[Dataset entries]
•••
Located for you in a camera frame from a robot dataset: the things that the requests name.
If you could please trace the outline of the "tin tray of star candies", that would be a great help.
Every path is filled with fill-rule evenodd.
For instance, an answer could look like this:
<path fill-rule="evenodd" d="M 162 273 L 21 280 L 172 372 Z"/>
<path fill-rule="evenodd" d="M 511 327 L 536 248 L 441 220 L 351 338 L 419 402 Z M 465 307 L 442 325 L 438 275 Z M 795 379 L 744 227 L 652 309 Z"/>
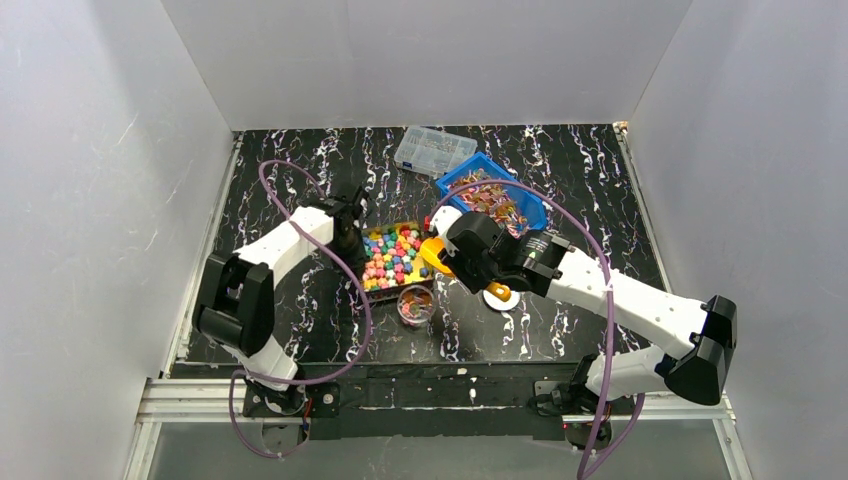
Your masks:
<path fill-rule="evenodd" d="M 433 270 L 420 254 L 425 232 L 418 223 L 369 228 L 362 240 L 366 263 L 361 283 L 371 302 L 394 300 L 411 286 L 433 285 Z"/>

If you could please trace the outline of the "yellow plastic scoop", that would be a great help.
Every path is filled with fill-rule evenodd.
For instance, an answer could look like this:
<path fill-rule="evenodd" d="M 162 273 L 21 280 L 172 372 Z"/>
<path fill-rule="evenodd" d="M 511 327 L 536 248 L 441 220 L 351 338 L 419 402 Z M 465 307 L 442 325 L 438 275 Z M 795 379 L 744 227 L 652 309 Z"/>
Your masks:
<path fill-rule="evenodd" d="M 438 254 L 444 250 L 444 243 L 438 237 L 430 237 L 426 238 L 420 247 L 418 255 L 429 264 L 435 271 L 438 271 L 442 275 L 445 275 L 449 278 L 456 279 L 456 275 L 450 270 L 450 268 L 442 263 Z M 501 301 L 509 301 L 512 297 L 511 290 L 501 285 L 497 282 L 490 282 L 484 292 L 487 292 L 493 295 L 496 299 Z"/>

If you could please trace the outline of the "blue bin of lollipops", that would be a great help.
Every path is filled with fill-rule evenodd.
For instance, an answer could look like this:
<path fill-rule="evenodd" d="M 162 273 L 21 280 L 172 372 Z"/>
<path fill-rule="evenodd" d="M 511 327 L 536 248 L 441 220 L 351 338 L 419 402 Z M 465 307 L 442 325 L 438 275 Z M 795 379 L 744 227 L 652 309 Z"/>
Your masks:
<path fill-rule="evenodd" d="M 443 195 L 452 189 L 481 180 L 515 181 L 503 167 L 483 153 L 468 160 L 436 180 Z M 547 212 L 541 200 L 513 186 L 492 184 L 469 188 L 452 197 L 448 204 L 462 212 L 485 213 L 513 236 L 547 227 Z"/>

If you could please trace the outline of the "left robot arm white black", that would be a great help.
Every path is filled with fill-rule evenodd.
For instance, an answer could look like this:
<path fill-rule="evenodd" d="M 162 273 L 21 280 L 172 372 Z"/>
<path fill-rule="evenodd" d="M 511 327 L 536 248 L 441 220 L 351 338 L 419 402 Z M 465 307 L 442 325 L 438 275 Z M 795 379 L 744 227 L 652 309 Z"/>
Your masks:
<path fill-rule="evenodd" d="M 248 376 L 274 391 L 323 384 L 346 373 L 350 364 L 324 377 L 297 379 L 298 364 L 273 335 L 275 289 L 316 250 L 357 284 L 366 262 L 361 223 L 368 199 L 363 187 L 344 184 L 297 207 L 258 240 L 230 253 L 210 254 L 202 270 L 193 328 L 235 357 Z"/>

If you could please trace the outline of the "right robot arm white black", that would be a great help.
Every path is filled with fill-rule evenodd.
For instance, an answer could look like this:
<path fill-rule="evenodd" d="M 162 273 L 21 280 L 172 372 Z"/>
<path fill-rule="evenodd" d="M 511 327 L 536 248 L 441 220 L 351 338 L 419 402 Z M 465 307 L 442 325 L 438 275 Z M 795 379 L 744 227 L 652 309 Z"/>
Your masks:
<path fill-rule="evenodd" d="M 607 401 L 668 391 L 699 405 L 720 402 L 737 344 L 736 304 L 664 292 L 616 270 L 545 230 L 519 237 L 479 212 L 441 207 L 430 233 L 443 243 L 439 261 L 470 292 L 491 284 L 572 304 L 637 333 L 649 347 L 589 355 L 571 389 Z"/>

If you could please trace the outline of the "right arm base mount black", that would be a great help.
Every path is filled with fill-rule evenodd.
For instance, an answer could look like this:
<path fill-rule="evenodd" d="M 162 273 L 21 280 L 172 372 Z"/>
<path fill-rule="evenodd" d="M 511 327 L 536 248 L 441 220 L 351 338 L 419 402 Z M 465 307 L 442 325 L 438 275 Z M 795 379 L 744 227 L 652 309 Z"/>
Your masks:
<path fill-rule="evenodd" d="M 534 395 L 527 407 L 541 417 L 590 416 L 594 417 L 598 396 L 583 385 L 566 384 L 551 380 L 534 383 Z M 584 450 L 594 422 L 564 422 L 566 440 L 576 449 Z"/>
•••
**PROBLEM**
In the entries, how many lines include the string "help"? Only the number should be given.

**PROBLEM SOLUTION**
6